Mezclar política y religión es un error. Lo era en el pasado y lo es en el siglo XXI, en un mundo como el actual en el que el único modelo al que puede aspirar una sociedad civilizada es el de la democracia liberal que, si se caracteriza por algo, es por el pluralismo (Popper) o, incluso, por el relativismo (Kelsen). Nadie está en posesión de verdad. “Aquí nadie tiene la razón”, se podría decir citando el hermoso dicho que corona la entrada de La Cueva en Barranquilla. La esencia de la democracia no es el voto popular, ni la limitación del poder, ni el imperio de la ley o la garantía de los derechos individuales. La democracia es tolerancia al otro. La democracia es pluralismo, convivencia en un mismo cuerpo social de muchas aproximaciones diferentes a la verdad que se toleran unas a otras, que ceden y acuerdan para convivir. No puede haber morales mejores por naturaleza, ni éticas superiores a priori, ni verdades reveladas ajenas a todo juicio crítico.
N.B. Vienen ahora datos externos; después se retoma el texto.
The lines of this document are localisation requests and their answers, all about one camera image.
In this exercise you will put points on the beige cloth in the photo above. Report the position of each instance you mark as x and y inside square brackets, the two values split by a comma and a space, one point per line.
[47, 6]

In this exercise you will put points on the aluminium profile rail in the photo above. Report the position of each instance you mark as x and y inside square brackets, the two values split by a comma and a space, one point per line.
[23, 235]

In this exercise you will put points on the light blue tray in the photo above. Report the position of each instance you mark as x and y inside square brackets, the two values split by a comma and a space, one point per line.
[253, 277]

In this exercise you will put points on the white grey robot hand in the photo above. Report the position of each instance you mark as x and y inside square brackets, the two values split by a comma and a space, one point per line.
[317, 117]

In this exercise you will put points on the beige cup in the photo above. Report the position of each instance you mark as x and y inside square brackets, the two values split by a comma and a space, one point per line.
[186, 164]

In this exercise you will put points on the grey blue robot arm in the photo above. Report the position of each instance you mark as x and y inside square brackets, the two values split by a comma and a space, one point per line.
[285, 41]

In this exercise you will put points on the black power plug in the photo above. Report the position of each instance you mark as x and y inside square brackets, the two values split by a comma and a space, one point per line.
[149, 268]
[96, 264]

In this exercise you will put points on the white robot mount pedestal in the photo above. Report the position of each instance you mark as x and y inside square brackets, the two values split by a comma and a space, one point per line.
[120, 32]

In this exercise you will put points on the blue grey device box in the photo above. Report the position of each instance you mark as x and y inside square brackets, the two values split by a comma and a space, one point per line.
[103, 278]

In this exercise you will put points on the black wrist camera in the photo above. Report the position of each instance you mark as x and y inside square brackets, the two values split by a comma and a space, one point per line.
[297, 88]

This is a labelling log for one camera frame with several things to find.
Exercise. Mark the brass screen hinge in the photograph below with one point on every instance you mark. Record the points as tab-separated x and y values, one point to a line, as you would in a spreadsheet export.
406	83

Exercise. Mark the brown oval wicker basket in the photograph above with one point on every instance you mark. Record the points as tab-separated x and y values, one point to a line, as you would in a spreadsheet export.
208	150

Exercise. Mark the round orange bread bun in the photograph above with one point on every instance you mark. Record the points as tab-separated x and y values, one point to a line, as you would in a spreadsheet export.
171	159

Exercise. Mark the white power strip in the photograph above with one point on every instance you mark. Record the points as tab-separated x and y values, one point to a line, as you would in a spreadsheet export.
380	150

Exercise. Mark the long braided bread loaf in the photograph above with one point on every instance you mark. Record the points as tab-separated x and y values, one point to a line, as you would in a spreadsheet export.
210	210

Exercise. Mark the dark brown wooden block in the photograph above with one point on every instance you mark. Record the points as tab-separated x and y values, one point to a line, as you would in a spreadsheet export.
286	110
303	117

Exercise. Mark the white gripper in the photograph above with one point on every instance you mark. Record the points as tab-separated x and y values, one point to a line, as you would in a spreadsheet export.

Asumir que la propia es la única verdad puede ser aceptable en el ámbito personal, pero no lo es en el público, pues será una mera cuestión de tiempo tratar de imponer dicha verdad a los demás. Si éstos son débiles y el autodenominado poseedor de la verdad fuerte, habrá una tiranía. Si éstos son también fuertes y no desean ceder, habrá una guerra. La democracia, para garantizar la paz y asegurar una convivencia en la que, como dice el lema estadounidense, los muchos sean uno, exige necesariamente a todos sus miembros que acepten, como decía Schumpeter y recordaba Berlin, la verdad relativa de sus creencias, esto es, no dejar de creer en ellas, defenderlas resueltamente, pero aceptar que quizá las de los otros también sean parcialmente correctas, correctas plenamente o, incluso, más correctas que las nuestras.

Los seres humanos optamos siempre por lo sencillo. Por las afirmaciones ajenas a toda complejidad, que nos den paz y descanso. Nos gusta tener respuestas, que no haya dudas, que las cosas sean blancas o negras y que no quepan los grises. Así es la religión y justo así no es la democracia. La democracia es compleja, muchas veces contradictoria, no es estática (como sí lo es el despotismo, en palabras de Bobbio), sino que evoluciona y muta constantemente. La democracia es la ciencia en política. Por ello, mezclarla con la religión no puede salir bien y ha de llevar a la degeneración de ambas.

Intentos, como los que se ven en el presente en Latinoamérica, pero también en Europa, de recristianizar la política son un error. Hijos de la globalización y de los miedos que ésta causa, son parte del auge populista que rechaza la complejidad del mundo actual y trata de refugiarse en lo sencillo y maniqueo. Este renacimiento religioso le hace un muy flaco favor a la democracia, pero tampoco ayuda al Cristianismo, al que mete en un lugar del que sólo saldrá con gran parte de la población en contra y quizá ya definitivamente finiquitado. A Dios lo que es de Dios y al César lo que es del César.